During the demonstration, Musk and several xAI executives shared how they built Grok. Musk revealed that because xAI wanted to launch Grok 3 as quickly as possible, time was extremely tight. They realized they had to build a data center in just four months. xAI stated that it took 122 days to get the first 100,000 GPUs online and running — currently the world's largest fully connected H100 cluster. xAI then further accelerated data center expansion, completing phase two construction in just 92 days and doubling computing capacity again (bringing the total to roughly 200,000 GPUs by this calculation).

The xAI team also demonstrated how Grok 3 handles interesting tasks. For example, calculating an Earth-to-Mars spacecraft mission. Grok 3 generated an animated 3D trajectory map of a space launch — a viable path from Earth to Mars and back. This involves complex physics that Grok 3 needed to understand.

Grok 3 also showcased potential in automated game development. The xAI team asked Grok 3 to create a new game on the spot that combined Tetris and Bejeweled. The Python script Grok 3 generated defined game constants, colors, block shapes, and other elements, presenting unique gameplay: when at least three blocks of the same color connect, a gravity mechanism triggers to eliminate them — similar to Bejeweled.

Furthermore, Grok 3 includes a feature called Big Brain, a reasoning model mode that allows for deeper thinking when processing queries. Musk noted that just 17 months ago, the original Grok model could barely solve high school problems, but it has improved tremendously since. He humorously remarked that "Grok is ready for college."

03

Developing Deep Search Capabilities, Considering Open-Sourcing Grok 2

In addition to launching Grok 3, xAI revealed that the company is establishing an AI game studio focused on serving consumers. Moreover, xAI is developing a deep search capability (DeepSearch) for Grok. This will become one of its AI agent's core capabilities. DeepSearch is a reasoning chatbot that can articulate its process for understanding queries and planning responses. The demonstration showed that DeepSearch has research, brainstorming, and data analysis functions. Musk's team also said they intend to launch a voice-based chatbot "as soon as possible."

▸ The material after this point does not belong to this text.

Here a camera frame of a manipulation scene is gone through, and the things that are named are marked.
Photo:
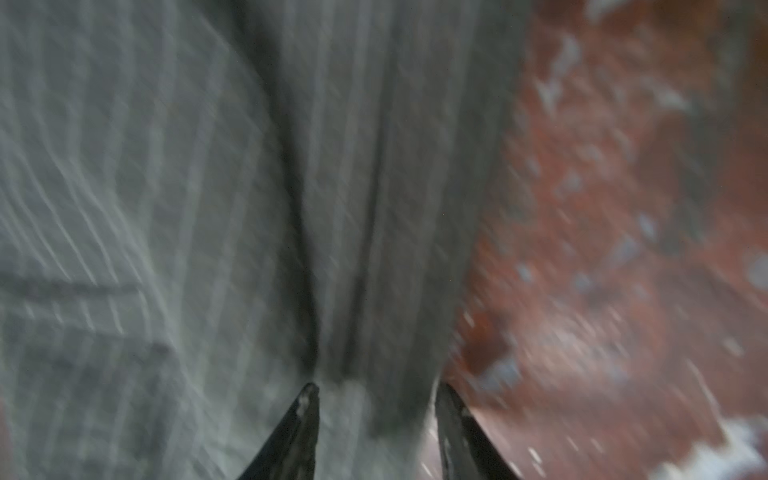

Regarding whether Grok 3 will be open-sourced, Musk said, "We typically open-source the previous generation model when a new model is released, so in a few months, we will also open-source Grok 2."

As Grok-3 continues to set new records, the AI race is heating up. By strengthening reasoning capabilities, building massive computing clusters, and making experimental forays into applications like gaming, xAI is rapidly joining the top tier of large models alongside DeepSeek and ChatGPT. Grok-3's continued iteration shows that the AI competition is nowhere near its finish line — instead, it's entering an even more intense phase.